The boat of a million years by Poul Anderson. Chapter 19-1

It makes sense. I should have thought of it beforehand. But I’m only one man. We’re only eight, only human, woundable flesh and sheddable blood.

“Do you and your associates accept these terms?”

“Yes.” Boundlessly yes.

11

BID EARTH farewell.

Something of her as once she was abides yet, an enclave, a reserve, a restoration, things small and ahVe in crannies, simple folk, archaisms, remembrance. Most people are gracious. They grant permission, they draw aside to create solitude or they come together in fellowship, they give whatever may be in their gift throughout these last few days.

Ocean roars, rises, rushes downward and up again. The waves are gray-green in a thousand hues and wrinkles along their backs, white-maned above the steep troughs. The boat surges to their swing and tramp, rigging sings, sails strain. Shrill and chill, the wind tastes of salt.

Wheat goldens toward harvest. It rustles whenever the air stirs, and ripples run across the leagues of it. Bees buzz in a clover meadow, from which the sun bakes sweetness. Some ways off, several cows rest, vividly red, by a chestnut tree whose crown snares light and scatters it back. A clod crumbles warm in the hand.

Candleglow turns faces as soft as the lilting music. Silver, porcelain, linen sheen with it. In tall goblets, champagne sends jewels aloft. It tickles the palate. Laughter runs around the table with the same lightness. The soup is leek-pungent, cream-rich. Fragrance from courses to come eddies about like a promise of merrymaking afterward until dawn.

The canyon wall lifts rusty red toward indigo heaven. Eons band it. Crags rear wind-whittled out of the down-slope; but today is so still that a raven’s “Gruk!” explodes through the heat. That blackness wings over pungency of sage and scrub juniper, which clutch at every roothold. The green is less sparse at the bottom, where a streamlet gleams and whispers.

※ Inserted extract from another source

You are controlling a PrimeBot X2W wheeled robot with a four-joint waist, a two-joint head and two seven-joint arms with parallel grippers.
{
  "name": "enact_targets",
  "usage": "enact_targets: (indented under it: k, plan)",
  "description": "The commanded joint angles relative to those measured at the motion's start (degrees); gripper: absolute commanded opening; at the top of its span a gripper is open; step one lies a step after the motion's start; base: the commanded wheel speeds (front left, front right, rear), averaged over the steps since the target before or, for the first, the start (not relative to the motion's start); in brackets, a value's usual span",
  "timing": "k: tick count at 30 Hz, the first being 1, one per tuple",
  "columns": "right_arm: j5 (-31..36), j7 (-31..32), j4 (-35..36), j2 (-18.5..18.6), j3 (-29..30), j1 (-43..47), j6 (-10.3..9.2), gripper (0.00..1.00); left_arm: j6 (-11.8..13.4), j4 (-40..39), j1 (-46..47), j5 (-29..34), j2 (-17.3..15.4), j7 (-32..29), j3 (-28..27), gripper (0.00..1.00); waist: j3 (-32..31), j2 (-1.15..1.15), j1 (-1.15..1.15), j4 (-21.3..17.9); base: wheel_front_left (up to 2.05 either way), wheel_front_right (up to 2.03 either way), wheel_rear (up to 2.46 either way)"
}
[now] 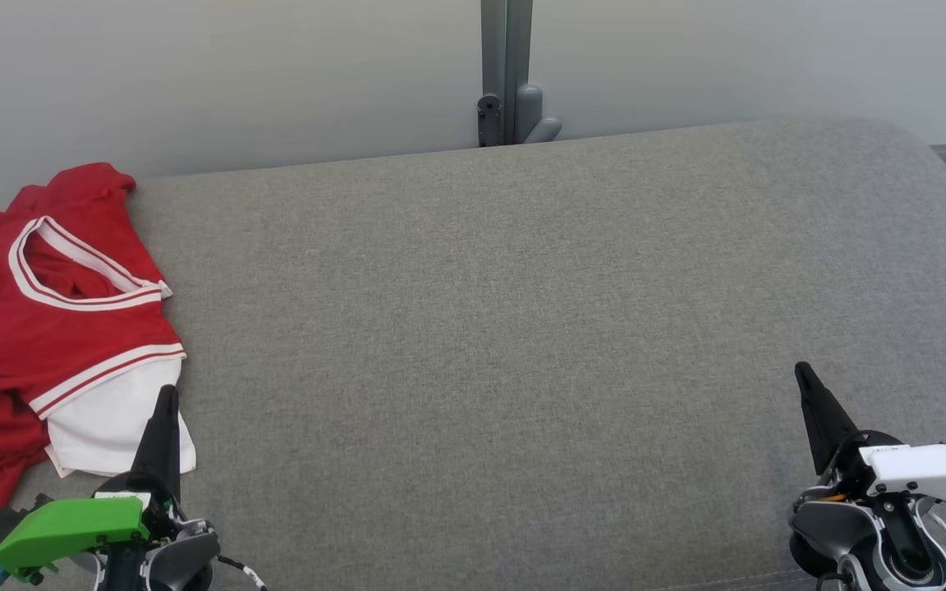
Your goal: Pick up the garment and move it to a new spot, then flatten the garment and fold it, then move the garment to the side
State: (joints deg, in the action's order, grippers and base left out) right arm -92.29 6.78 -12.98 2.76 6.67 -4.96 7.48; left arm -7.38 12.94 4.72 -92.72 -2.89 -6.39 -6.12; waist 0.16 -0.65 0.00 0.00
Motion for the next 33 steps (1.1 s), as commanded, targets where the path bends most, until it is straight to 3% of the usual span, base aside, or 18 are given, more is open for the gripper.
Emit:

Though pilgrims come no longer to the shrine, a latter-day kind of piety maintains it, and memories are many. Near its doorway an ancient cypress grips a ledge, limned in gnarled and silvery austerity. Thence vision descends the mountain, past a cliff cloven by a waterfall, over groves and terraces and the curve of a roof, into dawn mists filling the valley and on to blue heights beyond. Breath is cool. Suddenly a cuckoo calls.

A rainshower has ended. The birch forest sparkles with drops, on the blades that shiver overhead, on fern and moss beneath. Trunks rise girl-slim out of dappled shadows. Ahead, their whitenesses open on reeds, a lake, a deer that looks about startled and soars away. The mould is soft and wet underfoot. The odors are green.

Things and places may be had again in future, but as illusion, a ghost dance of electrons, photons, neurons. Here is the graspable reality. This picture on the wall came from a riverside stall long ago, that one was taken back when folk employed cameras. The table is nearly as old, its wood scarred by use, twice charred where a lighted cigar fell. The rest of the furniture is as comfortably shabby. The book has weight, its brown-spotted pages crackle between fingers, a name penned on the flyleaf is faded but unforgotten.

There are no more graveyards. Death is too rare, land too precious. The burial records of the humble seldom endured anyway. It is guesswork what sites to seek—in a city turned alien, in a remnant of countryside where grass and wild-flowers have taken back the plowland—and stand for a while, feeling not altogether alone, before saying very quietly, “Goodbye now, and thank you.”

12

FIRE RAISED the wind on which Pytheas fared outward. Sol dwindled aft, slowly at first under the low acceleration, but already, as the ship approached Jupiter, scarcely more than the brightest among the stars.

They filled the encompassing night with keen and steady radiances, white, silver-blue, amber-yellow, ruby-red. The Milky Way coursed heaven like a river of frost and light. Nebulae glowed in the death and birth of suns. Southward gleamed the Clouds of Magellan. Exquisite at its distance, a spiral, a sister galaxy, beckoned.

Hanno and Svoboda stood in the command center, looking at the optically enhanced sky. They often did. “What are you thinking about?” he asked at last.